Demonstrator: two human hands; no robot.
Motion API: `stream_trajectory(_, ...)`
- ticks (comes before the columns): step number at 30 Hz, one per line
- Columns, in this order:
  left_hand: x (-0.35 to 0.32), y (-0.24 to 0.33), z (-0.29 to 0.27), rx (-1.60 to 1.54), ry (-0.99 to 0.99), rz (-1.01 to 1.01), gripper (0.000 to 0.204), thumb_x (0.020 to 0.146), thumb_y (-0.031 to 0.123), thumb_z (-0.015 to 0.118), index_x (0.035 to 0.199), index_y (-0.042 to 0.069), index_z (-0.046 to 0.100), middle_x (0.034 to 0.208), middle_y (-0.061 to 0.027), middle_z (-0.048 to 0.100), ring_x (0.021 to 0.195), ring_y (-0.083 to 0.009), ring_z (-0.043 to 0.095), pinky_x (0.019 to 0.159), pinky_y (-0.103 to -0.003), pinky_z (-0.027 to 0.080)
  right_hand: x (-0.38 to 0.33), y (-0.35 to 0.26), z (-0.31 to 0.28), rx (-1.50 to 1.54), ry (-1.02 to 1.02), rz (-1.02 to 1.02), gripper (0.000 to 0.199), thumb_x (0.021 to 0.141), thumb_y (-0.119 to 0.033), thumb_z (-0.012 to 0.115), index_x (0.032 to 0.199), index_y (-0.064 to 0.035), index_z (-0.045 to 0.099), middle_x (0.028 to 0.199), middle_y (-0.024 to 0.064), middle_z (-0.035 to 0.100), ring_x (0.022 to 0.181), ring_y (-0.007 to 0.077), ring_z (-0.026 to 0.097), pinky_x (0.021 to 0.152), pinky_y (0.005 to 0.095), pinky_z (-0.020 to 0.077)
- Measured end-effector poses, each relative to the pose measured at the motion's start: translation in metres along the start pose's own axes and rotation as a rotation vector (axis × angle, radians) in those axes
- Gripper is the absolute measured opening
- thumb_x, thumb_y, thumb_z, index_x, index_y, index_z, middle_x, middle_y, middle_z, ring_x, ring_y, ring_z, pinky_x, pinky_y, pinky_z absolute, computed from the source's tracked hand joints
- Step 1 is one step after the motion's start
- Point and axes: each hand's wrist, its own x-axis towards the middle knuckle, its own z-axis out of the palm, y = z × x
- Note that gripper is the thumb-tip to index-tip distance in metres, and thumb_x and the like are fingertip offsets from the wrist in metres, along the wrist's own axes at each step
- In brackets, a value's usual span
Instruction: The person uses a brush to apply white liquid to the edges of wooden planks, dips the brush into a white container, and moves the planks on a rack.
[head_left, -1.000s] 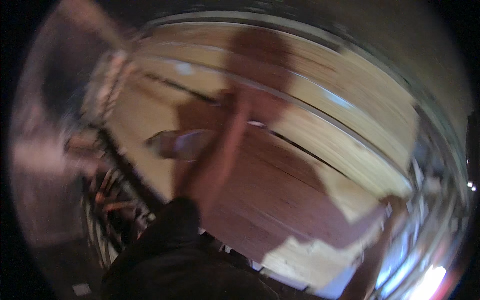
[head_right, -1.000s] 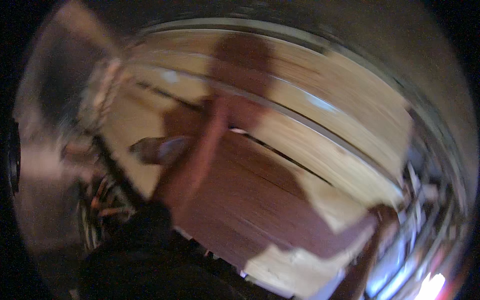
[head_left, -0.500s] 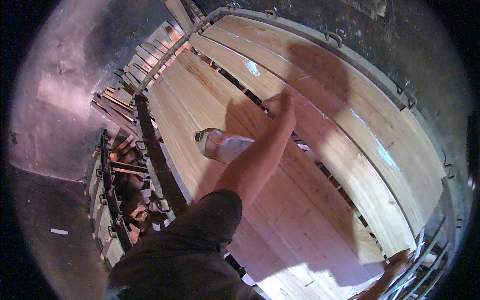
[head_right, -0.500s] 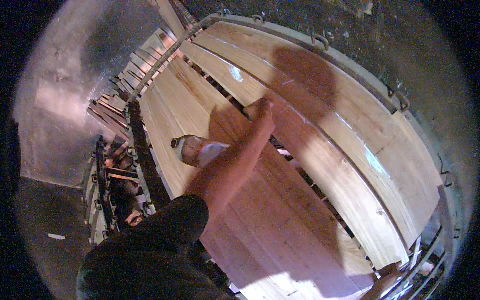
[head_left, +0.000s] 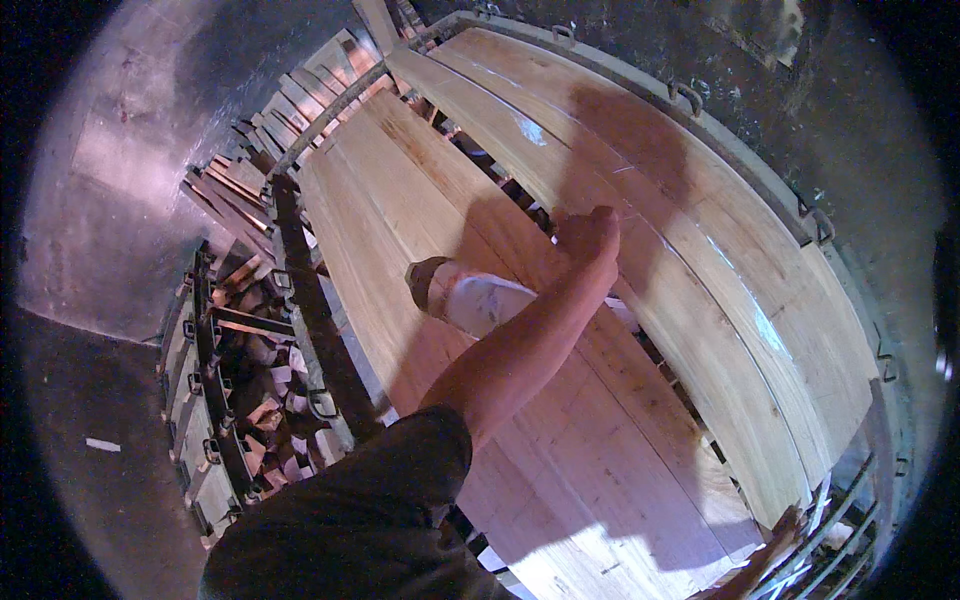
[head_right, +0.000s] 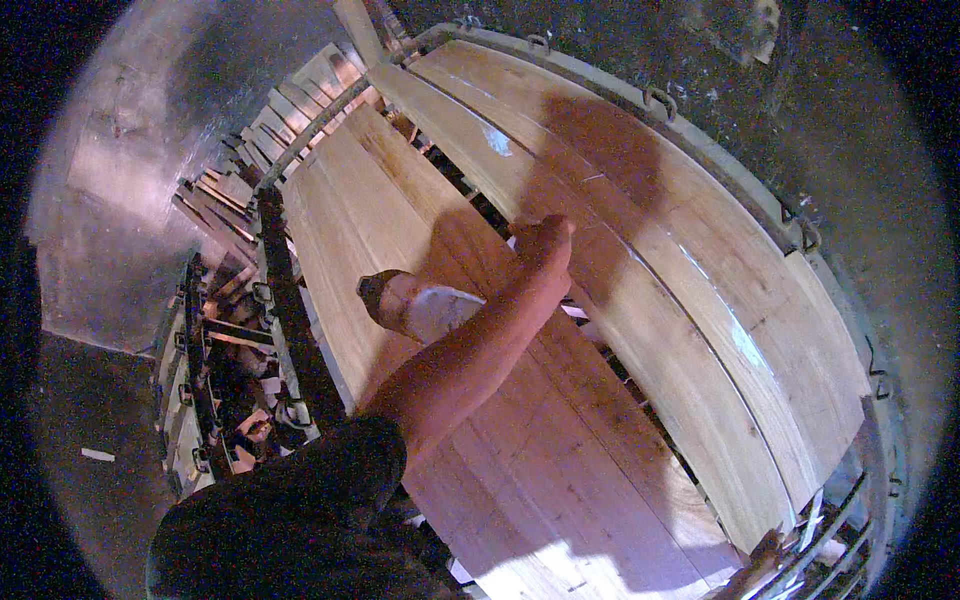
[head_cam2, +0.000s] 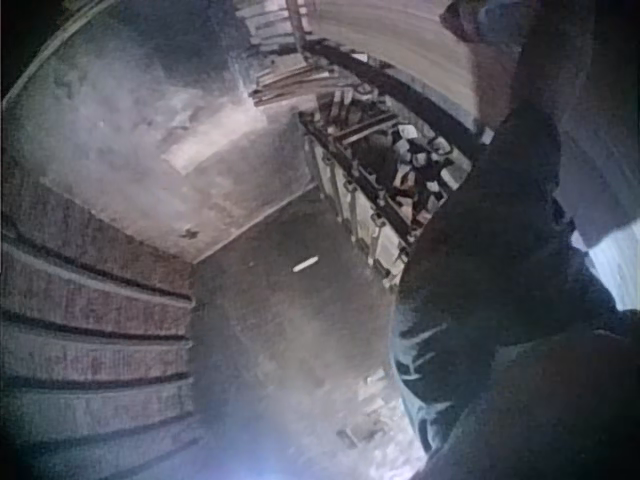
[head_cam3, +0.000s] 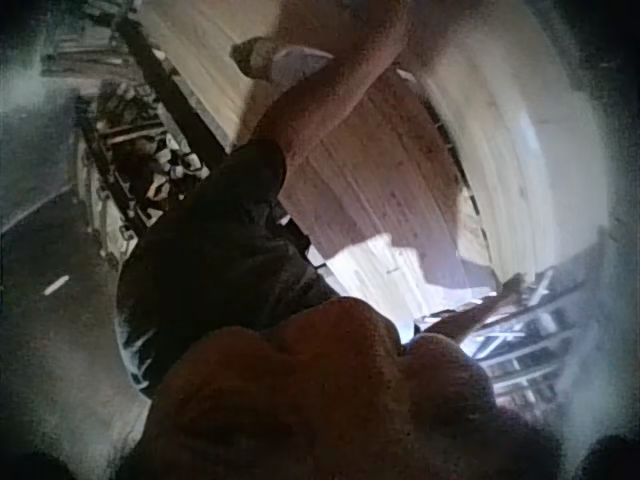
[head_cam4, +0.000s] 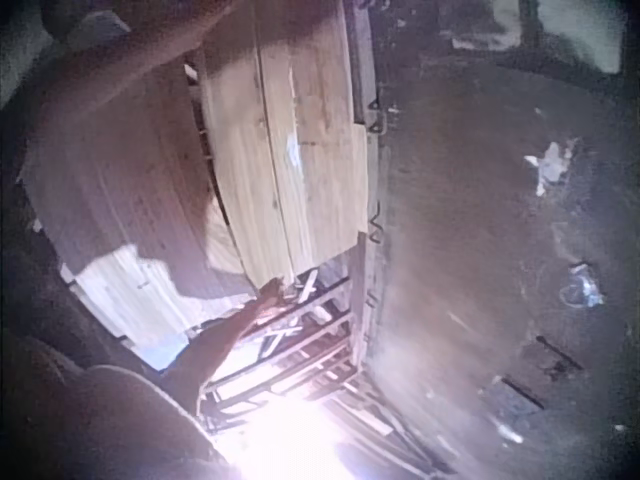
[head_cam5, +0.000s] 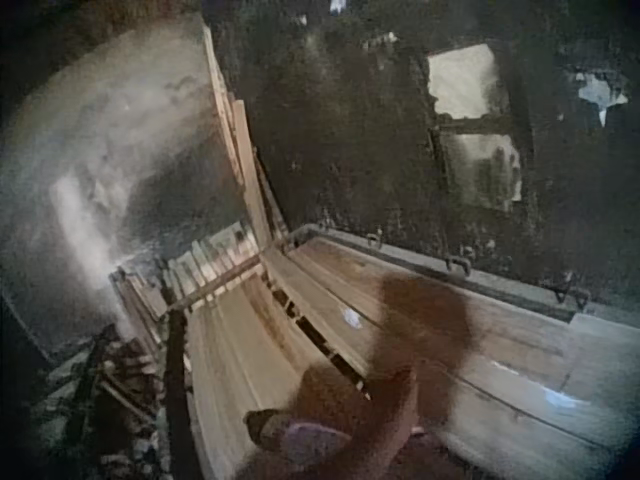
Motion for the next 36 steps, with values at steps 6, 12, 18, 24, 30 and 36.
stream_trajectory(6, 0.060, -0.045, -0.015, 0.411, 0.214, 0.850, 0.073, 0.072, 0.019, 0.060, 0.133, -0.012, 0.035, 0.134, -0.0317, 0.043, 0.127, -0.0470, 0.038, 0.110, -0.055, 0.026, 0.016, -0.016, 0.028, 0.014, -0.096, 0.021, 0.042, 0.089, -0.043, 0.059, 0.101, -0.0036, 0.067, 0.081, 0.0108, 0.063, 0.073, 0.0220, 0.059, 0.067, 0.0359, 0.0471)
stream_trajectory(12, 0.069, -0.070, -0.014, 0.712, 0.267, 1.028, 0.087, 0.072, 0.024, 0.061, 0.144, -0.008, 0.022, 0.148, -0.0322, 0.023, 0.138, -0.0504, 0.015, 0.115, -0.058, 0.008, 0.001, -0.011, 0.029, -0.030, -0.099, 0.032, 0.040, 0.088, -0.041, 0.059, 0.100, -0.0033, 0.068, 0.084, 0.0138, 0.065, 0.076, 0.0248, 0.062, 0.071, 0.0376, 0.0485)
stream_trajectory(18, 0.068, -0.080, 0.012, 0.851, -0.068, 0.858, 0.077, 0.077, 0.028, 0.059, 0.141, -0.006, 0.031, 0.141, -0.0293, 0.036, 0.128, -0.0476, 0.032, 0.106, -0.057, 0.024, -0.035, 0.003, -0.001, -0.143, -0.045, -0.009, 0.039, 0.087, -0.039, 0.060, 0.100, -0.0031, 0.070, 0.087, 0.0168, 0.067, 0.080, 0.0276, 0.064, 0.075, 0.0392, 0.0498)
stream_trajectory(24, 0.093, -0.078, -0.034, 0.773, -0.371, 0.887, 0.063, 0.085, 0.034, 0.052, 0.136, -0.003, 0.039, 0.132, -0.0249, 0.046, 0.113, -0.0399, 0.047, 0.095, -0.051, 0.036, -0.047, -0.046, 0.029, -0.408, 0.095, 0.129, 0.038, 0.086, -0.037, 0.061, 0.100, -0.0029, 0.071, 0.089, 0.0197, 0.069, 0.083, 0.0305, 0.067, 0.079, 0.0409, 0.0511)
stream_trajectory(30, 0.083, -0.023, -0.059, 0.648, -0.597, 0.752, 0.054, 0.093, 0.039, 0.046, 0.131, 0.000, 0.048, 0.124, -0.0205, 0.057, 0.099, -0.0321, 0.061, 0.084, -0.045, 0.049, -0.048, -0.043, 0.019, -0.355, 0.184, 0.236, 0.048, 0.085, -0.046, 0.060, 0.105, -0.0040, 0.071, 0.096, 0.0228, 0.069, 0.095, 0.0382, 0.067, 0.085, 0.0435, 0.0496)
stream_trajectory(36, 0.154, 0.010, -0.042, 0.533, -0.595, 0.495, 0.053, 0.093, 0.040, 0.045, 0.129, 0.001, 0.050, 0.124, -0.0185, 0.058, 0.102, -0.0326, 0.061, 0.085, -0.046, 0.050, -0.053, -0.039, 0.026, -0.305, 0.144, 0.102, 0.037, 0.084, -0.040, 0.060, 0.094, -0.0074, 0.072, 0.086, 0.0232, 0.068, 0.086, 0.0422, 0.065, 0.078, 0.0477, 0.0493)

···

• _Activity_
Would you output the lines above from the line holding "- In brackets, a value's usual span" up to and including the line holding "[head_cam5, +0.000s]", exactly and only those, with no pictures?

• _Result of this exercise_
- In brackets, a value's usual span
Instruction: The person uses a brush to apply white liquid to the edges of wooden planks, dips the brush into a white container, and moves the planks on a rack.
[head_left, -1.000s] 
[head_right, -1.000s] 
[head_left, -0.500s] 
[head_right, -0.500s] 
[head_left, +0.000s] 
[head_right, +0.000s] 
[head_cam2, +0.000s] 
[head_cam3, +0.000s] 
[head_cam4, +0.000s] 
[head_cam5, +0.000s] 

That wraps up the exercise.